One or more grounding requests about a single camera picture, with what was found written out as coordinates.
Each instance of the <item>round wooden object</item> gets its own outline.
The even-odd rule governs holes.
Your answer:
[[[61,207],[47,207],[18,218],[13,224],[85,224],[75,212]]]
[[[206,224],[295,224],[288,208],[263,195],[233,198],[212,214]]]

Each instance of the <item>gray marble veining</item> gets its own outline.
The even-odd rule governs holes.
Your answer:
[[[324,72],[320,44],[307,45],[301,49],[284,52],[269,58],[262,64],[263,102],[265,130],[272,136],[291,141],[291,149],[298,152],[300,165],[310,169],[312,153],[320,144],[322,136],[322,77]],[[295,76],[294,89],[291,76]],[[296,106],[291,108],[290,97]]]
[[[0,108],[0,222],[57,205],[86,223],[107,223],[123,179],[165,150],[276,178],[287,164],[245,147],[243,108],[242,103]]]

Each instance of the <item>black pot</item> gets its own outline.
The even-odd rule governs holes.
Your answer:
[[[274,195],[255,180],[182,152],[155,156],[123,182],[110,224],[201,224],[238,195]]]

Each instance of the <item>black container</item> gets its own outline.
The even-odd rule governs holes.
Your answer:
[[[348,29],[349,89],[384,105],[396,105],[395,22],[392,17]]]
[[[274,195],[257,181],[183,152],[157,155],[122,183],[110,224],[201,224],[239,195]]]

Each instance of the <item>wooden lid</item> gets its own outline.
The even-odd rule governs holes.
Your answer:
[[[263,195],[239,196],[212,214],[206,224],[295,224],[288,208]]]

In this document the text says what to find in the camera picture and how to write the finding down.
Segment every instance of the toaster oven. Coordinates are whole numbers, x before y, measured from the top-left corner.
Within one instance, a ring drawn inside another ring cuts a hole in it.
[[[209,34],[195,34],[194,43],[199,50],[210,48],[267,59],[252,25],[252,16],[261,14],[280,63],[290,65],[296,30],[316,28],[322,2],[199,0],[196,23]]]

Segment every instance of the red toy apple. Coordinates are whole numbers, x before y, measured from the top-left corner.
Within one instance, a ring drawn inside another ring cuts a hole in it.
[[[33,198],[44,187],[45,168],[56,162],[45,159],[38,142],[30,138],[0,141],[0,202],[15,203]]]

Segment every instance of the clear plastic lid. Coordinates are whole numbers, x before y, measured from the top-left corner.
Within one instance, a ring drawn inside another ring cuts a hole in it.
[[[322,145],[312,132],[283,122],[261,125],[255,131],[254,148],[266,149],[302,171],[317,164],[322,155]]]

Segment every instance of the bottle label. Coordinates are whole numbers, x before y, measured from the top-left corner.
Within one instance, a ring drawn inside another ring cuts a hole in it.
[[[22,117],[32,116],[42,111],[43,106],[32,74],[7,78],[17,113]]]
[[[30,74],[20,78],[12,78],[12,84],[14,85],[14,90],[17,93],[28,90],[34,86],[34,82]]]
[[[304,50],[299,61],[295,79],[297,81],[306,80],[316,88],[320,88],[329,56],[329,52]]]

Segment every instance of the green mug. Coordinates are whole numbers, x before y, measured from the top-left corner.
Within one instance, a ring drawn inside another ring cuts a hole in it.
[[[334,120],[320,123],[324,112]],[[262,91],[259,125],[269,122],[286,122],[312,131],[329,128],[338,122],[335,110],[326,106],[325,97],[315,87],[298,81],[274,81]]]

........

= Work request =
Reproduce, word for word and in full, only the lines above that start at the line with "Each instance of the <item>round" and run through the line with "Each instance of the <item>black container</item>", both ends included.

= Exercise answer =
Each instance of the <item>round wooden object</item> gets its own outline.
The even-odd rule governs holes.
Your answer:
[[[61,207],[47,207],[18,218],[13,224],[85,224],[75,212]]]
[[[206,224],[295,224],[288,208],[263,195],[233,198],[212,214]]]

Each instance of the <item>gray marble veining</item> gets its own outline.
The even-odd rule governs holes.
Your answer:
[[[324,72],[320,44],[307,45],[301,49],[284,52],[269,58],[262,64],[263,102],[265,130],[272,136],[291,141],[291,149],[298,152],[300,165],[310,169],[312,153],[320,144],[322,136],[322,77]],[[295,76],[294,89],[291,76]],[[296,106],[291,108],[290,97]]]
[[[0,108],[0,222],[57,205],[86,223],[107,223],[123,179],[165,150],[276,178],[287,164],[245,147],[243,108],[242,103]]]

Each instance of the <item>black pot</item> gets its own outline.
The even-odd rule governs holes.
Your answer:
[[[274,195],[255,180],[182,152],[155,156],[123,182],[110,224],[201,224],[238,195]]]

Each instance of the <item>black container</item> gets its own outline.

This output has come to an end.